We provide a wide range of quality retail banking products and services, including:

•Residential mortgage lending

•Home equity lines of credit

•Personal lines of credit and installment loans

•Depository account services

•Consumer credit cards

•Personal trust services

Wealth Management

Our wealth management solutions are designed to provide planning-driven strategies, personalized advisory services, and sophisticated asset management capabilities. Services primarily include:

•Investment management

•Fiduciary and estate planning

•Advanced business succession and estate planning solutions

COMPETITION

We operate in a highly competitive environment. Our primary competitors for loans, deposits, and other banking services generally include commercial banks, credit unions, fintechs, and private credit or debt funds. Many of these financial institutions lack a physical presence within our geographic footprint, but actively pursue business through digital channels and other remote means. Credit unions, however, are particularly prominent, active, and competitive within several of our footprint states, including Utah and Idaho, which heightens local competition for customers and deposits.

Additional competition arises from finance companies, mutual fund providers, insurance companies, brokerage firms, securities dealers, investment banks, nondepository financial institutions (“NDFIs”), and other nontraditional financial institutions. Many of these competitors operate under fewer regulatory constraints and possess greater capabilities to develop, deploy, and deliver innovative financial products, services, and technologies. They may also benefit from lower operating costs, tax advantages, and reduced regulatory burdens.

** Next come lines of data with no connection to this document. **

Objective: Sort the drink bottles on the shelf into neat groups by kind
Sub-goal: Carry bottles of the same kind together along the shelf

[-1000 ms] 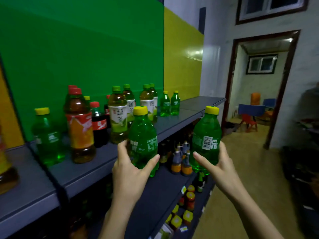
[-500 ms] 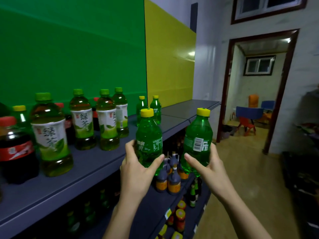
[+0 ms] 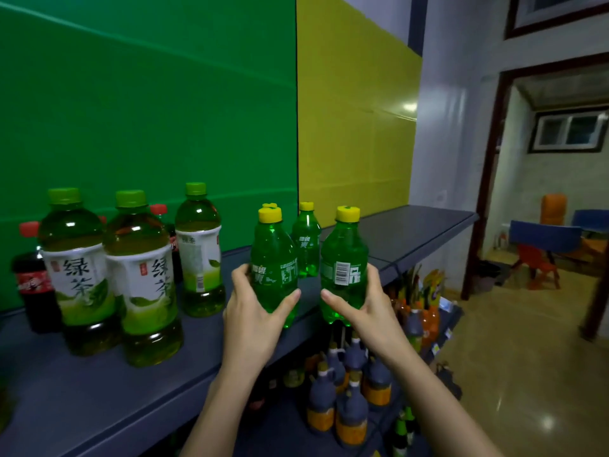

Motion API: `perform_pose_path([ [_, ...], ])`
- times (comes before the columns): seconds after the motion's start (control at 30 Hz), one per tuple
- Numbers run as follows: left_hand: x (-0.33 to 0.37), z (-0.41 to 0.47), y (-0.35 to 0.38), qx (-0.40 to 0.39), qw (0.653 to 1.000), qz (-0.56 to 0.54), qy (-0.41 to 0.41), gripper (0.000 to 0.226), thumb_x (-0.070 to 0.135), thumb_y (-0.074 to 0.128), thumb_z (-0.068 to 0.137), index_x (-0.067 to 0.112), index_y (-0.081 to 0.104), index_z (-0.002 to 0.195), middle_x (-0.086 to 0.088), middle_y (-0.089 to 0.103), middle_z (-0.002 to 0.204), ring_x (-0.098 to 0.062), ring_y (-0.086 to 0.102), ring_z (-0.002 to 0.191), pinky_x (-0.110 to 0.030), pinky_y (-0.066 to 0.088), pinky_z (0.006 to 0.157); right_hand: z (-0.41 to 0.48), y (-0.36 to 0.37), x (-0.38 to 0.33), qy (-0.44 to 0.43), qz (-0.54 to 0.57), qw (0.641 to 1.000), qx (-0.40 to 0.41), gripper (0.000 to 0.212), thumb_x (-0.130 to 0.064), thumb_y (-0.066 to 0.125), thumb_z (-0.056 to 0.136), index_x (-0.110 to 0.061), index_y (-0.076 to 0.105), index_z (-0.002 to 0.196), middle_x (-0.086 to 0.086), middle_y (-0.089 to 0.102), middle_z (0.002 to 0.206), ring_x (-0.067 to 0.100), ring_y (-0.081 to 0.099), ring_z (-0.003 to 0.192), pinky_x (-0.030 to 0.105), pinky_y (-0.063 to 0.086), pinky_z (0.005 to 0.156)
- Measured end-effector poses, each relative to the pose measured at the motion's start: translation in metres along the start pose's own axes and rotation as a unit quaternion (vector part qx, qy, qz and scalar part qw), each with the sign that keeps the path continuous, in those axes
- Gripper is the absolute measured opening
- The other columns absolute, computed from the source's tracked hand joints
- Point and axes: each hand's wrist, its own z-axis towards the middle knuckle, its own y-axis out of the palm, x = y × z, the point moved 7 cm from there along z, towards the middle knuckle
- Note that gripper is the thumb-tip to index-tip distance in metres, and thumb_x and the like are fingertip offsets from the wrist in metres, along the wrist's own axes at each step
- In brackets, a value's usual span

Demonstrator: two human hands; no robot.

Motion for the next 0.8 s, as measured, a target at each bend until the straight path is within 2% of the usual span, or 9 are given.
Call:
perform_pose_path([
  [0.1,-0.01,0.012,0.014,0.009,0.999,0.03,-0.008,0.069,0.032,0.077,0.07,0.009,0.037,0.122,-0.006,0.057,0.12,-0.024,0.056,0.11,-0.023,0.039,0.082,0.027,0.011,0.021,-0.003,0.012,0.999,-0.03,0.061,-0.029,0.073,0.076,-0.029,0.036,0.124,-0.022,0.054,0.115,-0.014,0.051,0.104,0.004,0.041,0.083],
  [0.2,-0.02,0.024,0.027,0.026,0.997,0.069,-0.018,0.072,0.035,0.075,0.072,0.008,0.034,0.125,-0.005,0.056,0.124,-0.022,0.055,0.112,-0.022,0.037,0.082,0.054,0.027,0.041,-0.003,0.015,0.998,-0.067,0.063,-0.029,0.074,0.075,-0.028,0.036,0.125,-0.024,0.055,0.112,-0.011,0.053,0.104,0.004,0.041,0.083],
  [0.33,-0.03,0.033,0.038,0.043,0.992,0.114,-0.04,0.07,0.036,0.073,0.074,0.008,0.032,0.124,-0.005,0.057,0.123,-0.013,0.056,0.096,-0.027,0.042,0.081,0.081,0.045,0.061,-0.01,0.007,0.994,-0.111,0.067,-0.032,0.076,0.073,-0.021,0.038,0.127,-0.009,0.06,0.116,0.007,0.057,0.108,0.027,0.047,0.093],
  [0.4,-0.033,0.038,0.044,0.044,0.99,0.126,-0.052,0.066,0.034,0.073,0.076,0.009,0.031,0.121,-0.003,0.057,0.121,-0.014,0.057,0.101,-0.029,0.044,0.084,0.091,0.053,0.069,-0.013,0.007,0.992,-0.127,0.065,-0.032,0.076,0.072,-0.019,0.041,0.125,-0.007,0.06,0.116,0.008,0.057,0.108,0.031,0.046,0.094],
  [0.47,-0.035,0.042,0.052,0.036,0.988,0.137,-0.064,0.063,0.033,0.071,0.077,0.012,0.029,0.119,-0.002,0.055,0.123,-0.018,0.055,0.111,-0.032,0.046,0.087,0.098,0.058,0.076,-0.021,-0.004,0.992,-0.123,0.065,-0.035,0.076,0.071,-0.016,0.045,0.125,-0.004,0.059,0.117,0.01,0.055,0.11,0.028,0.044,0.094],
  [0.53,-0.036,0.045,0.058,0.036,0.985,0.149,-0.075,0.062,0.032,0.071,0.078,0.014,0.027,0.118,-0.001,0.053,0.125,-0.018,0.054,0.113,-0.032,0.046,0.089,0.104,0.061,0.08,-0.033,-0.028,0.994,-0.103,0.071,-0.038,0.076,0.07,-0.01,0.046,0.127,0.002,0.057,0.12,0.016,0.052,0.114,0.027,0.042,0.094],
  [0.67,-0.038,0.047,0.062,0.053,0.981,0.164,-0.089,0.061,0.034,0.069,0.079,0.018,0.025,0.117,0.001,0.05,0.125,-0.016,0.052,0.113,-0.033,0.044,0.093,0.109,0.066,0.086,-0.015,-0.036,0.994,-0.106,0.087,-0.039,0.077,0.068,-0.01,0.032,0.137,0.007,0.047,0.136,0.024,0.047,0.122,0.032,0.04,0.097],
  [0.73,-0.038,0.044,0.062,0.059,0.98,0.165,-0.099,0.064,0.035,0.069,0.079,0.016,0.027,0.124,0.001,0.049,0.128,-0.016,0.051,0.116,-0.028,0.043,0.091,0.107,0.065,0.086,-0.018,-0.031,0.994,-0.106,0.087,-0.037,0.076,0.07,-0.011,0.029,0.138,0.009,0.045,0.138,0.023,0.046,0.124,0.031,0.039,0.097],
  [0.8,-0.035,0.035,0.058,0.072,0.973,0.192,-0.102,0.069,0.04,0.066,0.08,0.016,0.027,0.132,0.003,0.046,0.133,-0.015,0.048,0.121,-0.025,0.041,0.091,0.102,0.059,0.081,-0.042,-0.007,0.995,-0.09,0.08,-0.031,0.074,0.074,-0.011,0.031,0.138,0.007,0.042,0.138,0.02,0.042,0.126,0.025,0.035,0.098],
])
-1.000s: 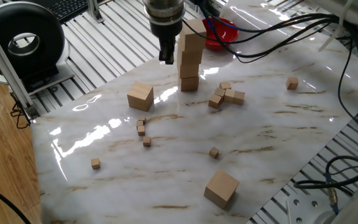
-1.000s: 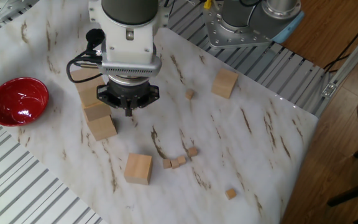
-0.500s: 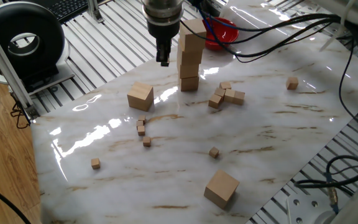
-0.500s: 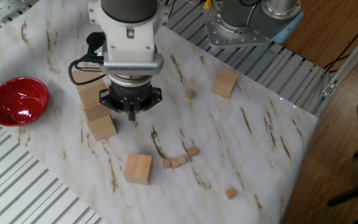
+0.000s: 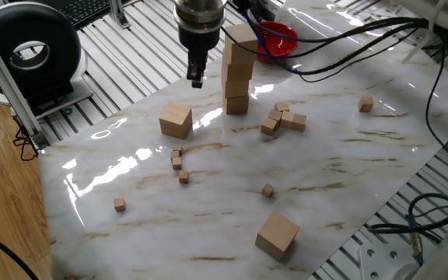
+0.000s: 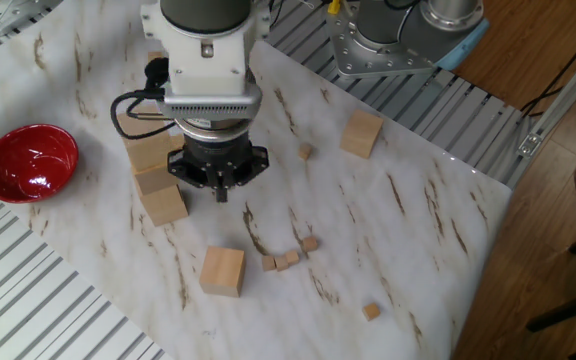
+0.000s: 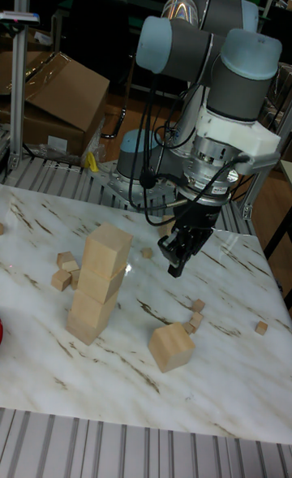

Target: Stack the blocks in a vertical line of five

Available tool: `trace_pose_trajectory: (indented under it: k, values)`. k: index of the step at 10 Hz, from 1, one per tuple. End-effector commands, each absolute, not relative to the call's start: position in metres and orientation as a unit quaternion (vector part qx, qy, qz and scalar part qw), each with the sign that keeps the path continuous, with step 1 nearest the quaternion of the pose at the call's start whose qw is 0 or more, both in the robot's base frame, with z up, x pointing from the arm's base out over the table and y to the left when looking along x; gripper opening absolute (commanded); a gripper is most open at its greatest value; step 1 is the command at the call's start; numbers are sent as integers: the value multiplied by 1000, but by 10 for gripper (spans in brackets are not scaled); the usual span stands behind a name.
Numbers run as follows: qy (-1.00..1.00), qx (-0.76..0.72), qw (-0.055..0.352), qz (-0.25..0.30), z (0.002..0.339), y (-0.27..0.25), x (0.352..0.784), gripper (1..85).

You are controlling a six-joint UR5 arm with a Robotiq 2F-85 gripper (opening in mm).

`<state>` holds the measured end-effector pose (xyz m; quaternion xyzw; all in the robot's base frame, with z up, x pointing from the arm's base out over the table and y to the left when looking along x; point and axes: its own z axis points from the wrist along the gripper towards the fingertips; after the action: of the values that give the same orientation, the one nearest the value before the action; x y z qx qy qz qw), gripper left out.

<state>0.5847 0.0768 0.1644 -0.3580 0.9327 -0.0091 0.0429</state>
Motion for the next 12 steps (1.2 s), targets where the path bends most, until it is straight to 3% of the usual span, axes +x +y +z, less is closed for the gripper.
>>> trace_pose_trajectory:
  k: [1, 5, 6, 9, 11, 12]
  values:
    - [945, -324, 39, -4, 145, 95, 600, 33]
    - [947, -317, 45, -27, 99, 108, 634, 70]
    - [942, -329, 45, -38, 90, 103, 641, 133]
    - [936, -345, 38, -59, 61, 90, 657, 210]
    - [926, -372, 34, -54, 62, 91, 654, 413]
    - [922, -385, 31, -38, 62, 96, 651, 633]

The financial services industry is experiencing rapid technological transformation, marked by the continual introduction of new technology-driven products and services. These innovations include advanced methods for customers to make payments and manage accounts, such as mobile payment solutions, digital wallets, and digital assets.

Our competitive strengths lie in the quality of service we provide, our deep understanding of the local communities we serve, the accessibility of our branch and office network, the breadth of our products and services offerings, and the strength of our customer relationships. We strive to compete effectively in these areas to remain successful.

SUPERVISION AND REGULATION

The banking and financial services industry in which we operate is highly regulated. These regulations are designed to promote the safety, soundness, and stability of financial institutions, while safeguarding the interests of customers, depositors, communities, the Deposit Insurance Fund, and the broader financial system. These regulations are generally not intended to protect shareholders, investors, or non-depositor creditors.

Federal banking laws and regulations grant regulatory agencies broad authority to supervise and influence many aspects of the financial services industry. Furthermore, changes to applicable laws or regulations—along with the manner in which they are interpreted, implemented, or enforced—are inherently unpredictable and could materially impact our operations and financial performance.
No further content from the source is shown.